Carlisle Companies Incorporated (CSL) reported trailing twelve months revenue of $4.98B as of March 2026, a 0.5% decline year-over-year. Quarterly revenue reached $1.05B, reflecting a contraction in sales.
Carlisle Companies Incorporated generated $725.10M in TTM net income, with quarterly EBITDA of $229.50M. The operating margin expanded from 16.8% to 17.1%, suggesting improving cost efficiency and pricing discipline.
The spread between operating margin (17.1%) and net margin (12.1%) indicates tight cost control with minimal non-operating drag. Net margin has narrowed from 13.1% a year ago, reflecting increased costs or interest expense.
CSL trades at a P/E of 18.3x (in line with broad market averages) and a P/S of 2.7x. The price-to-book ratio of 8.0x indicates a significant premium over book value.
The company reported negative free cash flow of $-73.00M, indicating cash consumption over the period. The balance sheet shows $5.99B in total assets with $2.88B in long-term debt against $1.65B in stockholders equity for a debt-to-equity ratio of 1.7. Data based on the most recent quarterly reports.
Competitive analysis based on 21 quarters of fundamental data
Operating margins are positive at ~20.7% on average, but show some variability — pricing power may be sensitive to market conditions.

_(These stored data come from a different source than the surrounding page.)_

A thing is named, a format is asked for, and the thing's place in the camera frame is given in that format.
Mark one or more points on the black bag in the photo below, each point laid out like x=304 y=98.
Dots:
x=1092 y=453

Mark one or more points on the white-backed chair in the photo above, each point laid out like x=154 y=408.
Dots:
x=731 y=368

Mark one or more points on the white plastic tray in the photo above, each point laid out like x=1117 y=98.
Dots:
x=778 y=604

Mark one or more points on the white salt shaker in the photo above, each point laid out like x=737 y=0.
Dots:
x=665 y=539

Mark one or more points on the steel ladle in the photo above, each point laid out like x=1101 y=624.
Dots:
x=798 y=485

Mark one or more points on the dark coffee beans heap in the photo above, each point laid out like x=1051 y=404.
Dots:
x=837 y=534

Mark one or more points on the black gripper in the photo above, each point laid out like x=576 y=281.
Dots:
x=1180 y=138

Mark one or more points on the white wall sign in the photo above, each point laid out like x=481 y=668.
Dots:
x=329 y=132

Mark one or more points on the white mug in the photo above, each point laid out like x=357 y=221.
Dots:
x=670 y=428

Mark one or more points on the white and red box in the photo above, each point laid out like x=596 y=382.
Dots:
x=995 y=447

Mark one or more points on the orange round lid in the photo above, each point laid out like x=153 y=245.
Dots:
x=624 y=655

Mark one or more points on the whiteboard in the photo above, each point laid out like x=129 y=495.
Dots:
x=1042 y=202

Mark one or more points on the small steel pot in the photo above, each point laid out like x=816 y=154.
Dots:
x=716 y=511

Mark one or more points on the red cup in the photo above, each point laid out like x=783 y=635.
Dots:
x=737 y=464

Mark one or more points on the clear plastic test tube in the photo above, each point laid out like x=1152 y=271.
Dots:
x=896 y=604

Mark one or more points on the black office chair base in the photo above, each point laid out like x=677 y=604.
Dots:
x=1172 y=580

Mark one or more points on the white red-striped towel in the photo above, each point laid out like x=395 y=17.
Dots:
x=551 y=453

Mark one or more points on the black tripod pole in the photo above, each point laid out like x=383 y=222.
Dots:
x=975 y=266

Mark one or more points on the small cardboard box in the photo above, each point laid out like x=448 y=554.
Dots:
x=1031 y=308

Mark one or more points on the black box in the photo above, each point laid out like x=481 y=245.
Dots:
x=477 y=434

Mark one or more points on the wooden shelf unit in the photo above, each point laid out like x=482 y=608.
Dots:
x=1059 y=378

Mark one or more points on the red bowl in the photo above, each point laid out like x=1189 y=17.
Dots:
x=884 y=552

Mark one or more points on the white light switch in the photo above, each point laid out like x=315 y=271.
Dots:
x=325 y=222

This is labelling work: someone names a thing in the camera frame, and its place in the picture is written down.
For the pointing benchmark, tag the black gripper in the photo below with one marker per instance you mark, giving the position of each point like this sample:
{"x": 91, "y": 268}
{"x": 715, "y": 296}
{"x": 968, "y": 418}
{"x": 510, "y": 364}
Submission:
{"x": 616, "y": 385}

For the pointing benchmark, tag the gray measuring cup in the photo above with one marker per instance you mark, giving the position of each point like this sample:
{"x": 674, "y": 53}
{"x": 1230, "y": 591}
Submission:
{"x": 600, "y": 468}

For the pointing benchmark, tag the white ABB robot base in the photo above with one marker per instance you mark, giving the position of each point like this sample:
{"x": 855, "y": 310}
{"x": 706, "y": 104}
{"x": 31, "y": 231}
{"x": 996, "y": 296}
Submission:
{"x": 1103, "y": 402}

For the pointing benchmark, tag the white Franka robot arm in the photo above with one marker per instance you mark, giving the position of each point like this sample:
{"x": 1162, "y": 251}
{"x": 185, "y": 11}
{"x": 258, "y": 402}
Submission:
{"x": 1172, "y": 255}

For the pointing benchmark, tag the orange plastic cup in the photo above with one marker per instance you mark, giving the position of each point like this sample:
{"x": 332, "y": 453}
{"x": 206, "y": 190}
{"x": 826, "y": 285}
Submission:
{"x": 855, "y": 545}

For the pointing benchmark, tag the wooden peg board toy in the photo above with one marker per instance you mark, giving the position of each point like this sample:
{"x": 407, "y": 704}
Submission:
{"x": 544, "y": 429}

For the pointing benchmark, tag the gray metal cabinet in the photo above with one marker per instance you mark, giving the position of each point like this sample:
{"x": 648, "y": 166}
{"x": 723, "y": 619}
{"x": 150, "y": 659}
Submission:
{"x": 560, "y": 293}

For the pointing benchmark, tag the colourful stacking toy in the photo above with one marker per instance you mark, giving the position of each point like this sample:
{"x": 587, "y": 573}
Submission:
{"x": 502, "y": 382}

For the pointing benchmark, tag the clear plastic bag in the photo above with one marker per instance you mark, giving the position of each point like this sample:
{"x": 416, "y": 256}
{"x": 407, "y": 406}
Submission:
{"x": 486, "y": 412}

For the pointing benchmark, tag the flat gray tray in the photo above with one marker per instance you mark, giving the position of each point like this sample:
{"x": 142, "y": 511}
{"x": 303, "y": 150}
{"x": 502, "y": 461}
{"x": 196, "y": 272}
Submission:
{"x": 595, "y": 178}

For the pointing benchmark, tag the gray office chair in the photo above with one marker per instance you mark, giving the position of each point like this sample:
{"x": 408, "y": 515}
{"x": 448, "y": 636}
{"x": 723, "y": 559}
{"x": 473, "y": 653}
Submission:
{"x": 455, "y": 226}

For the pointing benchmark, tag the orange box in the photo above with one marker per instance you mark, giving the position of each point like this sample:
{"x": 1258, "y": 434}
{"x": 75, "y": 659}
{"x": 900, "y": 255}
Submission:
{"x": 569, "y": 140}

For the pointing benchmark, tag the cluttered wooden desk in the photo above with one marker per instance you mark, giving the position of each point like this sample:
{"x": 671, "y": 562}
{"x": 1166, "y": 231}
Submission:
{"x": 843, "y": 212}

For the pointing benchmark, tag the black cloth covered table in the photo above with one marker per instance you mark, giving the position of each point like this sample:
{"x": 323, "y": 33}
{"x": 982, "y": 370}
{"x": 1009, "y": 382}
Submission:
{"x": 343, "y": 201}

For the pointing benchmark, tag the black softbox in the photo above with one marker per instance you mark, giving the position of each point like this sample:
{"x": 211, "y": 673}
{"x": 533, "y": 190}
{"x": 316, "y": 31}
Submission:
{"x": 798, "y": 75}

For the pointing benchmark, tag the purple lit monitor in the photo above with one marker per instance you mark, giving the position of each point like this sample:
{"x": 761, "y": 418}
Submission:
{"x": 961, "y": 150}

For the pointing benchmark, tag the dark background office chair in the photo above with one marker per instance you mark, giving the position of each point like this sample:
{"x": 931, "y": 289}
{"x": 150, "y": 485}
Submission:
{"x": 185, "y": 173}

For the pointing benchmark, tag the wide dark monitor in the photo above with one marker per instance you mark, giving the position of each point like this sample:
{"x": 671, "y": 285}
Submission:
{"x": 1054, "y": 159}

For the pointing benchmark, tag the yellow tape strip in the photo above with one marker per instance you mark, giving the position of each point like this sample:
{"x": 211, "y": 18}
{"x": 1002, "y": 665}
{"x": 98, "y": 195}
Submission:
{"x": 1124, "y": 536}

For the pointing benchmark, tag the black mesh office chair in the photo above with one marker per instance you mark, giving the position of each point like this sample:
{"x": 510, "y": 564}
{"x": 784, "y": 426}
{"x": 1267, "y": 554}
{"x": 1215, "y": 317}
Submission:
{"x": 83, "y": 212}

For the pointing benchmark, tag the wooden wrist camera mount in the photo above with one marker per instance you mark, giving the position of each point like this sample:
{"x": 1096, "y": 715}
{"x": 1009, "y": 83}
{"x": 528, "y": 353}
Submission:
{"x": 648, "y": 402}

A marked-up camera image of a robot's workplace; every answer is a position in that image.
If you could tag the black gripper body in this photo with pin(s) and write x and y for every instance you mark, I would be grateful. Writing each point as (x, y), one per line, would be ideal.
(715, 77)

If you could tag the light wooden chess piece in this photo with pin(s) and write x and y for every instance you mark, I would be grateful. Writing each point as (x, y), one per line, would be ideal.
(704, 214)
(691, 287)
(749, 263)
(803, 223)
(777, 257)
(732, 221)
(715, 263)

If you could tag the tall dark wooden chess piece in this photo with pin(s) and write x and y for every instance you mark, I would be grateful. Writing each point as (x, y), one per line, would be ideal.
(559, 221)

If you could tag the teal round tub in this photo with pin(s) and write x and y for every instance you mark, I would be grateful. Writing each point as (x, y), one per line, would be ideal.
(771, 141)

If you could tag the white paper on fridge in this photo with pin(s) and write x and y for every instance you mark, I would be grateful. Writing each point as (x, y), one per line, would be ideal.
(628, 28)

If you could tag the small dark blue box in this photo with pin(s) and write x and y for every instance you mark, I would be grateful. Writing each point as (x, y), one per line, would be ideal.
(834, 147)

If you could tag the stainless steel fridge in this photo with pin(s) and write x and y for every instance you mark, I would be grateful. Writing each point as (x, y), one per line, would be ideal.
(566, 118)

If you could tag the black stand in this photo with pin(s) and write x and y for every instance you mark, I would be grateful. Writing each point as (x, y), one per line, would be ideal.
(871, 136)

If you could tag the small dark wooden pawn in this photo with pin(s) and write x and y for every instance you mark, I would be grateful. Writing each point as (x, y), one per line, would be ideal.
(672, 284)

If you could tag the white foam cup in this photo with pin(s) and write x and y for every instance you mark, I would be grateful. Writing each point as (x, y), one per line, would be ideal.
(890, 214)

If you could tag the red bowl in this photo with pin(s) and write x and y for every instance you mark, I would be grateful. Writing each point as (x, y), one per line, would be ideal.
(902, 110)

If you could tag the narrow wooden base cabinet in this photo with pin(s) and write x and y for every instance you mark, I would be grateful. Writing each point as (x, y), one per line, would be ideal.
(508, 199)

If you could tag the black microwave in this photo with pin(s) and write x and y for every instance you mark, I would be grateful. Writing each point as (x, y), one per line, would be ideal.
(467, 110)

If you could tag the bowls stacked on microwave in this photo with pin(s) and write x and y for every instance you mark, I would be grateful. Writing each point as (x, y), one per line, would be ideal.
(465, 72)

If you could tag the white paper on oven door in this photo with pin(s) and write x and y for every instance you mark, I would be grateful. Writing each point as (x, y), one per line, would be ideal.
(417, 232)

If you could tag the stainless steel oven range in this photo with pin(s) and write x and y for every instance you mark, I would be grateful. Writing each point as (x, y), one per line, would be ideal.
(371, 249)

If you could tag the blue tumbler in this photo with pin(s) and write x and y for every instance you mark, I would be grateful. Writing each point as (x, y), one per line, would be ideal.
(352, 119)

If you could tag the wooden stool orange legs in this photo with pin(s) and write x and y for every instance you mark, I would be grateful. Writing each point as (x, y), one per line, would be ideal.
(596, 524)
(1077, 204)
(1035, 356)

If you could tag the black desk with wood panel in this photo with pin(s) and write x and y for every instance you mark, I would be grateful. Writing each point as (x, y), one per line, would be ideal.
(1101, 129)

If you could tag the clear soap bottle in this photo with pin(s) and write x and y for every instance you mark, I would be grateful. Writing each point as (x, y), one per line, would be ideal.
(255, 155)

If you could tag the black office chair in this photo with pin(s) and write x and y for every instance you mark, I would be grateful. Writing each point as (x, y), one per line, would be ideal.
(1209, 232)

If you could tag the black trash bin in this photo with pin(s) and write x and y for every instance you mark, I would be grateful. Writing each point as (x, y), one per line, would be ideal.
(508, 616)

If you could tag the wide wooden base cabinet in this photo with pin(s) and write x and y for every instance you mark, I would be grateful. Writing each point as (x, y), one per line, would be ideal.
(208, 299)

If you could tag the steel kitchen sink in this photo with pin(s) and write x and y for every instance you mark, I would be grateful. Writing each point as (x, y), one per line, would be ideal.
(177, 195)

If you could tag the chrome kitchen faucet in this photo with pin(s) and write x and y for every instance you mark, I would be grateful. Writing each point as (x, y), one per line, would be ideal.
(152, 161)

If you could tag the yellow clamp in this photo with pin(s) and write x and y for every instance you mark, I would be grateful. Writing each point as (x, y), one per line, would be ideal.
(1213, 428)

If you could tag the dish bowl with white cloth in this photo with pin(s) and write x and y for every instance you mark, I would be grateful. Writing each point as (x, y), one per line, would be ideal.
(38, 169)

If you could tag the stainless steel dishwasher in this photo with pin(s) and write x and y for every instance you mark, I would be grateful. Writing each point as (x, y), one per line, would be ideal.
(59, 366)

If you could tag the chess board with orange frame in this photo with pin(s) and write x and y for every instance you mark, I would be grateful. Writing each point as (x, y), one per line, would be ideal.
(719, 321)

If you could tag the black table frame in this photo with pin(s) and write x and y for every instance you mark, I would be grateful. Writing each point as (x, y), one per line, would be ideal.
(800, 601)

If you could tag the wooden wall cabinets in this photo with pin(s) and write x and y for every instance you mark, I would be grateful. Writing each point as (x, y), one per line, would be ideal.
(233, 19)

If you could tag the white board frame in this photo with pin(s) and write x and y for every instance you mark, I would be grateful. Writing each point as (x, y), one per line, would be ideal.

Consistently high ROE averaging 46.1% suggests a durable competitive advantage and efficient capital allocation.
6 of the last 8 quarters generated positive FCF. The company generally funds itself but has occasional cash consumption quarters.
Revenue shows resilience with 4 of 7 quarters posting growth — demand is generally stable but has seen some soft patches.
Data-driven red flags and warnings across 21 quarters
Operating margins declined 8.7% — watch for continued compression, which may signal competitive or cost pressure.
FCF/Net Income has dropped below 0.7x in 3 quarters — monitor for earnings quality deterioration.
Debt-to-equity has risen 99.9% recently — increasing financial risk even if the current ratio is manageable.
Revenue is stable or growing over recent quarters — demand appears durable.
FCF turned negative in 2 of the last 8 quarters — occasional cash consumption.
Shares decreased 13.7% — net buybacks are reducing shares outstanding and boosting per-share value.